ただしツアー半ばでの1コンサートほぼフルの全曲放送だったため、ブートはかなりの数がリリース。その中では、左右逆のタイトルが多い中できちんと合わせあることや、カットされているタイトルも多かったオープニングSE冒頭の「ゴンゴン」というティンパニーっぽい音が収録されている『The Show Must Roll On』(OCTO 053-054)を事典では代表盤として挙げておきました。
2)WESTWOOD ONEによる放送
事典に書ききれなかったことも含めてここであらためてまとめておくと、公演の翌年95年と96年に、WESTWOOD ONEは「Superstar Concert Series」というプログラムでこの公演を放送。
ミックスはきちんと整理されたものでしたが、残念ながら全曲とはいかず、"Shattered""Rocks Off""Sparks Will Fly""Satisfaction""Beast Of Burden""Doo Doo Doo Doo Doo""I Go Wild""It's All Over Now""Miss You""Honky Tonk Women""Start Me Up""It's Only Rock'n Roll""Brown Sugar""Jumping Jack Flash"の当日演奏曲23曲中14曲のみが放送されています。
この公演、95年はshow #95-27、96年はshow #96-16として放送されましたが、微妙に異なる点があり、その違いは"Sparks Will Fly"の2回目のサビに出てくる 「fuck your sweet ass」という言葉の扱い。95年の放送ではそのまま流されましたが、96年の放送ではテープの逆回転のような音が上に被せられています。
ちなみに1)の放送のこの部分はというと、若干の音飛びのような処理となっています。
この「Superstar Concert Series」を収録しているブートは、これまで『But Naked』(VGP-071)と『Tattoo Me』(-)の2種ありましたが、VGP『But Naked』は95年のラジオショーディスクを基に作成された高音質タイトル。したがって"Sparks Will Fly"のサビは加工されずそのまま。

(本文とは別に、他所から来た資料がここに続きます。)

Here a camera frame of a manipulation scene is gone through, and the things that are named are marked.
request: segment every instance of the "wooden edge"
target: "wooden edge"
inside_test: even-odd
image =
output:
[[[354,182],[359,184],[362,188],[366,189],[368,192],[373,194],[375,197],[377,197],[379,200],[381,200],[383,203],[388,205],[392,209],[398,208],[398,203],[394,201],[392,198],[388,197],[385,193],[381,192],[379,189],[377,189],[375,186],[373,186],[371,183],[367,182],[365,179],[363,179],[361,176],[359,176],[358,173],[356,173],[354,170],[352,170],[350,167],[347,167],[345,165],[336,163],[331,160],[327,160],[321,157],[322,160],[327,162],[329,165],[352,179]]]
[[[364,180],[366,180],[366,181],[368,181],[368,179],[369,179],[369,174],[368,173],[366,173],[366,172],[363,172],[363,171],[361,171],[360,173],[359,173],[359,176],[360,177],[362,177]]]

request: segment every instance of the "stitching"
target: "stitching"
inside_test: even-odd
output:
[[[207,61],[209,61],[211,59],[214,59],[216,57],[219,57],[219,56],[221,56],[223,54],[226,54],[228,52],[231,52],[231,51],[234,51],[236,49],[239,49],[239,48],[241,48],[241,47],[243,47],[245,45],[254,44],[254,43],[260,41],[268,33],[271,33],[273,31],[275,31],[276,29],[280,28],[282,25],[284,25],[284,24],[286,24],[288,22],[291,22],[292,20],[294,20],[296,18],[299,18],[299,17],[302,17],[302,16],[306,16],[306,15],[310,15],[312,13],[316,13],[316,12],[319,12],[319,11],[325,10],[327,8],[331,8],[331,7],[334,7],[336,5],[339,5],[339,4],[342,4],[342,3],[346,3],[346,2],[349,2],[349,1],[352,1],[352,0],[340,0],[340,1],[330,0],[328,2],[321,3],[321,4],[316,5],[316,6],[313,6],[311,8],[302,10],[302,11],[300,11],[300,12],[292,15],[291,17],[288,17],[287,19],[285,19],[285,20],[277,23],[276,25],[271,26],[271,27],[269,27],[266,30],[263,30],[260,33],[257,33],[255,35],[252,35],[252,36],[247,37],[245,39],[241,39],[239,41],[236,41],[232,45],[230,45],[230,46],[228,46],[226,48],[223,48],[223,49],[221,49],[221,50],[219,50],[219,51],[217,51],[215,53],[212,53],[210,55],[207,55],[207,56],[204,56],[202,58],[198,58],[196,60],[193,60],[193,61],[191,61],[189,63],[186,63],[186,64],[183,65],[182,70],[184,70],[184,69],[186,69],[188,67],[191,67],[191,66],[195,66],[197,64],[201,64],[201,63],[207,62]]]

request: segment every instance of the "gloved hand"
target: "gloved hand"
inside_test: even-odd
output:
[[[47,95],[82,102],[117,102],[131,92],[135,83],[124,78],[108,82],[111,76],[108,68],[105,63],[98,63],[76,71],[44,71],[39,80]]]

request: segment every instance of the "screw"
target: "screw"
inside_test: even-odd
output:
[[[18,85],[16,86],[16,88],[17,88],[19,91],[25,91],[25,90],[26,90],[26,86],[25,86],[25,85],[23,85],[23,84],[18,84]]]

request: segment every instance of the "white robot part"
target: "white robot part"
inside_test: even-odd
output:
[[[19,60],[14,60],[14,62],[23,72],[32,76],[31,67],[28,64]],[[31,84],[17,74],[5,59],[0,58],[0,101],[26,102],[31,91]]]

もう片方の『Tattoo Me』は96年の放送から作成されていることから、"Sparks Will Fly"の2回目のサビに逆回転のような音が被っています。またこのタイトルは、カセットでのエアチェックテープを基にしていたようで、高域が若干荒れ気味なのに加え、"Sparks Will Fly"では曲最後の「タン」というチャーリーのスネア1発が欠落してしまっている等、やや残念な出来。
さて本作ですが、ベースとなっているのは2)の「Superstar Concert Series」の96年版音源。したがって"Sparks Will Fly"の2回目のサビに逆回転のような音が被っています。

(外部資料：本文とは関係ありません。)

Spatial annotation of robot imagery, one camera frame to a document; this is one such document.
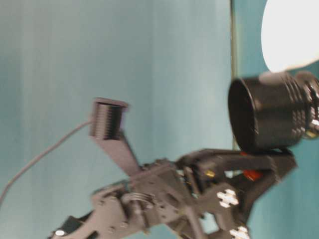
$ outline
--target black lens barrel
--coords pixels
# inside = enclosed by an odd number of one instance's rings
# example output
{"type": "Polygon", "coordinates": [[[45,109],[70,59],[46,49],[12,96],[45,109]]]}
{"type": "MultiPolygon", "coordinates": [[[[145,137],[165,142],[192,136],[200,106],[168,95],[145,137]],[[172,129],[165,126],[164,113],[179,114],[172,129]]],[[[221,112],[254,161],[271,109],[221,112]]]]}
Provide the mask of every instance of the black lens barrel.
{"type": "Polygon", "coordinates": [[[264,73],[233,81],[228,108],[241,149],[259,152],[298,143],[316,117],[313,108],[318,104],[309,98],[309,85],[314,89],[318,81],[308,72],[297,77],[287,72],[264,73]]]}

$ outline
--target teal wall
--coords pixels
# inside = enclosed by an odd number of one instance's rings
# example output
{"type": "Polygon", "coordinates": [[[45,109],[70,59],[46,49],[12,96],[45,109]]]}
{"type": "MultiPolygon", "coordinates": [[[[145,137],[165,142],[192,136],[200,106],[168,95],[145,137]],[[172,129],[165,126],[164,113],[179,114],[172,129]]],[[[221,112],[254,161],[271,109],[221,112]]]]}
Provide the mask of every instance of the teal wall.
{"type": "MultiPolygon", "coordinates": [[[[229,1],[2,0],[0,32],[0,188],[85,121],[96,96],[132,105],[125,129],[142,163],[231,148],[229,1]]],[[[125,178],[87,134],[13,186],[1,238],[46,238],[91,210],[91,192],[125,178]]]]}
{"type": "MultiPolygon", "coordinates": [[[[261,50],[261,23],[266,0],[233,0],[236,75],[267,71],[261,50]]],[[[306,68],[319,76],[319,63],[306,68]]],[[[271,189],[255,206],[250,219],[255,239],[308,239],[319,235],[319,140],[293,147],[299,168],[271,189]]]]}
{"type": "Polygon", "coordinates": [[[231,148],[230,2],[154,1],[154,154],[231,148]]]}
{"type": "MultiPolygon", "coordinates": [[[[0,188],[87,120],[96,96],[133,106],[127,136],[141,162],[153,158],[152,9],[149,0],[0,1],[0,188]]],[[[68,215],[90,211],[95,189],[125,178],[87,135],[13,186],[0,238],[46,238],[68,215]]]]}

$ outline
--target wire
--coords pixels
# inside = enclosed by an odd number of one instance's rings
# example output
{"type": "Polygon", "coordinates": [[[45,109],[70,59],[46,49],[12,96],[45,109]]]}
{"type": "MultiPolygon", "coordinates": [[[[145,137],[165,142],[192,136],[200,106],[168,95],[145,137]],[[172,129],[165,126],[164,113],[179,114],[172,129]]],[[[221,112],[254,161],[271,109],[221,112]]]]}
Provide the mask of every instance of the wire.
{"type": "Polygon", "coordinates": [[[33,158],[26,166],[24,166],[9,182],[8,184],[5,186],[1,197],[0,197],[0,209],[1,209],[1,205],[4,201],[4,198],[7,194],[7,192],[9,191],[10,187],[13,185],[13,183],[19,179],[28,169],[30,169],[33,165],[35,165],[38,161],[40,161],[44,156],[46,156],[48,153],[50,153],[51,151],[55,150],[57,147],[59,147],[65,140],[67,140],[70,136],[72,136],[74,133],[76,133],[77,131],[79,131],[81,128],[89,125],[91,123],[91,121],[87,121],[84,122],[80,125],[78,125],[75,129],[73,129],[72,131],[70,131],[69,133],[67,133],[65,136],[63,136],[57,143],[55,143],[54,145],[48,147],[44,152],[42,152],[41,154],[39,154],[38,156],[36,156],[35,158],[33,158]]]}

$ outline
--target red component
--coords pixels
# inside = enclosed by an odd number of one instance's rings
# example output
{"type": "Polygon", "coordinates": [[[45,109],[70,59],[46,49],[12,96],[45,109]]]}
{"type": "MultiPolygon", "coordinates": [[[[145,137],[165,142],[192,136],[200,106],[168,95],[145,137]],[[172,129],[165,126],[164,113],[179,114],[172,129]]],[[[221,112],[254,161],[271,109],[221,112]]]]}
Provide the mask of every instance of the red component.
{"type": "Polygon", "coordinates": [[[260,179],[263,176],[262,172],[256,170],[244,170],[243,173],[245,177],[251,181],[256,181],[257,179],[260,179]]]}

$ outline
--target light bulb
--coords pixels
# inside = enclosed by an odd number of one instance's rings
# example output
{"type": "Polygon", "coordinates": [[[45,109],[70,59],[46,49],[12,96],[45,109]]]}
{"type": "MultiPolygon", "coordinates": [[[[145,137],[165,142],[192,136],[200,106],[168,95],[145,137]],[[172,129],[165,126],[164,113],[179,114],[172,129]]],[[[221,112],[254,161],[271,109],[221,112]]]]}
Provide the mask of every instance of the light bulb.
{"type": "Polygon", "coordinates": [[[272,72],[306,66],[319,60],[318,0],[268,0],[261,42],[272,72]]]}

そしてこの96年版音源がカバーできていなかった残り9曲を、サイト「Wolfgang's Vault」にアップされていたサウンドボード音源にて補填して全曲収録盤としています。
ただしこの「Wolfgang's Vault」音源、微妙に歓声のミックスは異なっているものの「Superstar Concert Series」音源同様にきちんと整理されたミックスだったのですが、なんとステレオの右チャンネルをモノラル化したものにつき、ロニーはソロで中央にパンニングされるとき以外はほとんど聞こえないという欠点を抱えていてしまっているのが難点。したがってロニーがイントロを弾く"It's All Over Now"(本作はラジオ音源を採用しているので未収録)や"Street Fighting Man"等は、他のマイクが拾ったと思しきエコーがかった音でしか聞けません。

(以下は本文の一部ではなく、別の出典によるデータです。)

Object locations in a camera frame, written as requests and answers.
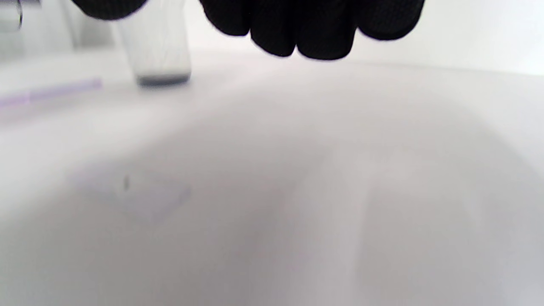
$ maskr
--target gloved hand
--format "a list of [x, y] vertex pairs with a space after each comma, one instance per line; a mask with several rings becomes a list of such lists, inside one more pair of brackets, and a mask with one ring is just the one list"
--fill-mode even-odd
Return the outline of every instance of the gloved hand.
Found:
[[[73, 0], [87, 15], [123, 18], [146, 0]], [[416, 26], [424, 0], [200, 0], [217, 29], [243, 36], [277, 56], [295, 46], [315, 59], [339, 59], [351, 51], [357, 27], [379, 40], [399, 39]]]

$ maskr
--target glass cup
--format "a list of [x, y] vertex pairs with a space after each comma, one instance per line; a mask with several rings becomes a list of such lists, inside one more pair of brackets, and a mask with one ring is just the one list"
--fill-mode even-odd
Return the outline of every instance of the glass cup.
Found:
[[148, 0], [118, 21], [128, 60], [141, 86], [185, 83], [191, 74], [185, 0]]

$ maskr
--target white wall
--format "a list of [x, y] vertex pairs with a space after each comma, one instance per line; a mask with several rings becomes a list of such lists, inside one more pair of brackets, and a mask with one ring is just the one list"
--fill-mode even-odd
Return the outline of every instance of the white wall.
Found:
[[[73, 41], [67, 42], [70, 32], [62, 29], [60, 24], [64, 21], [55, 13], [62, 10], [59, 1], [69, 0], [44, 0], [48, 13], [35, 21], [28, 16], [28, 23], [34, 23], [34, 32], [25, 29], [26, 52], [61, 52], [69, 49], [69, 43], [76, 48], [119, 44], [109, 24], [83, 16], [72, 4], [68, 15]], [[260, 52], [249, 38], [230, 38], [216, 31], [206, 20], [198, 0], [187, 0], [186, 16], [193, 52]], [[410, 35], [399, 41], [379, 42], [358, 34], [349, 58], [544, 75], [543, 54], [542, 0], [426, 0], [421, 21]]]
[[19, 32], [0, 33], [2, 60], [71, 52], [72, 42], [59, 0], [42, 5], [23, 2], [23, 25]]
[[[186, 10], [192, 47], [255, 51], [248, 39], [227, 39], [214, 31], [197, 0], [187, 0]], [[426, 0], [410, 35], [380, 42], [358, 33], [349, 57], [544, 75], [544, 1]]]

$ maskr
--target white countertop
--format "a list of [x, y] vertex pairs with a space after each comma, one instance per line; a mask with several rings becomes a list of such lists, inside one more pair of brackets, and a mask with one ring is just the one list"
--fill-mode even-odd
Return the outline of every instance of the white countertop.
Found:
[[[0, 305], [544, 304], [544, 77], [193, 60], [0, 109]], [[143, 220], [102, 161], [190, 194]]]

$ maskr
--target white sink
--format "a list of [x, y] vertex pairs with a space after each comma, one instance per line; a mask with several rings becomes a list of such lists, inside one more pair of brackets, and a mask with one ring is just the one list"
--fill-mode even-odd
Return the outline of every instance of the white sink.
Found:
[[[194, 62], [0, 109], [0, 305], [544, 304], [544, 78]], [[102, 160], [190, 195], [143, 221]]]

本作は「Superstar Concert Series」未放送の楽曲9曲の補填に加え、メンバー紹介やMC等ももらさず補填しての完全版としているのもポイント。そのメンバー紹介、1)の全米ラジオ局放送の際にもカットされていたので、実は本作が初のブート化。惜しむらくは、MCまで細かい補填をしているのは良いのですが、モノラルとステレオの違いにより大半の曲の曲間で音が広がったり狭まったりしてしまっているので、聞いていてちょっと違和感を覚えてしまうこと。楽曲は仕方ないとしてもMC部分は擬似ステレオにする等して、音源切り替わり時の差を軽減する等の加工があれば尚良しだったかと。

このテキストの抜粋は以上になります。